Triangle Angle Guide
Why Angle Finding Matters
Angles explain shape, slope, fit, and direction. A small error can change a drawing, cut, map, or school answer. This calculator helps by accepting common triangle data. You can use three sides, two sides with an included angle, two known angles, an ambiguous side side angle case, or two right triangle legs. The result gives missing angles in degrees and radians. It also labels the triangle type.
What The Tool Solves
The tool works with practical cases. Builders can check roof pitch parts. Students can verify trigonometry work. Designers can compare a sketch against measured lengths. Survey helpers can review field notes before redrawing a plan. Each method uses standard triangle rules.
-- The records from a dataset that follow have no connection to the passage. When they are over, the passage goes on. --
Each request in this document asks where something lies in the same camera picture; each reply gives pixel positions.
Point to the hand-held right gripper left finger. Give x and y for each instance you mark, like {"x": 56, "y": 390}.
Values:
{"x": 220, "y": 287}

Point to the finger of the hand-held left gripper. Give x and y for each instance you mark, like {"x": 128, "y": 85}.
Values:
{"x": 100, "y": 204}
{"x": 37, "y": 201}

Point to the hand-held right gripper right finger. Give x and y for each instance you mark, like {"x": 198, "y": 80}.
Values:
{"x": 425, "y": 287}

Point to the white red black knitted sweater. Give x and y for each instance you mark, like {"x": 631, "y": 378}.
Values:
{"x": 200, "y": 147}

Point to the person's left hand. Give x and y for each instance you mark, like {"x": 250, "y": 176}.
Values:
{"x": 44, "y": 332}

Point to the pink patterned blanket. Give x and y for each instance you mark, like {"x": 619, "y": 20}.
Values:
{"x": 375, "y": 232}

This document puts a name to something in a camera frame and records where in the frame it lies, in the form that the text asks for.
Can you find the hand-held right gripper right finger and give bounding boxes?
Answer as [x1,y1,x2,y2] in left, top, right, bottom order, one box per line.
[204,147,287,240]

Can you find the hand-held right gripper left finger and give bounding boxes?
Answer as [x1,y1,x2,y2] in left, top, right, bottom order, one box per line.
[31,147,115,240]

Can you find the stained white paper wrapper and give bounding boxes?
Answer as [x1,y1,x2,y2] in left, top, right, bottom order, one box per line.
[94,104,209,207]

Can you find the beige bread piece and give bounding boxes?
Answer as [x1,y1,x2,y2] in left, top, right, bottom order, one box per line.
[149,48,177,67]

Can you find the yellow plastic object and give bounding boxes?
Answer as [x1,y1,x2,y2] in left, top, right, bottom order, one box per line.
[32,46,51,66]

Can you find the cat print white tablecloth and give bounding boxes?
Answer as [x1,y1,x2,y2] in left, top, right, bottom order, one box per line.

When sides are enough, the law of cosines finds every angle. When two angles are known, the angle sum rule gives the third angle. When a right triangle is entered, tangent gives the acute angles.
Accuracy Tips
Use the same unit for all side lengths. The angle result is unit free, so inches, feet, meters, or yards can be used. Do not mix units in one calculation. Enter positive values only. For side based methods, the sides must be able to form a triangle. The calculator checks this before giving an answer. Round only after the final result. Early rounding can cause small angle differences.
Interpreting Results
The largest side faces the largest angle. The smallest side faces the smallest angle. This relation is useful for quick checks. If an angle is near ninety degrees, the triangle is almost right. If all three angles are below ninety degrees, it is acute. If one angle is above ninety degrees, it is obtuse. These labels help you understand the shape, not just the numbers.
Export And Study Use
After calculation, you can download a table as a CSV file. You can also create a simple PDF summary. These files are useful for worksheets, project notes, or records. The example table shows how input values become angles. Use it to compare your own data and spot entry mistakes. Keep a copy with the problem statement. It makes review easier later. Share the exported result when another person must check the calculation carefully again tomorrow.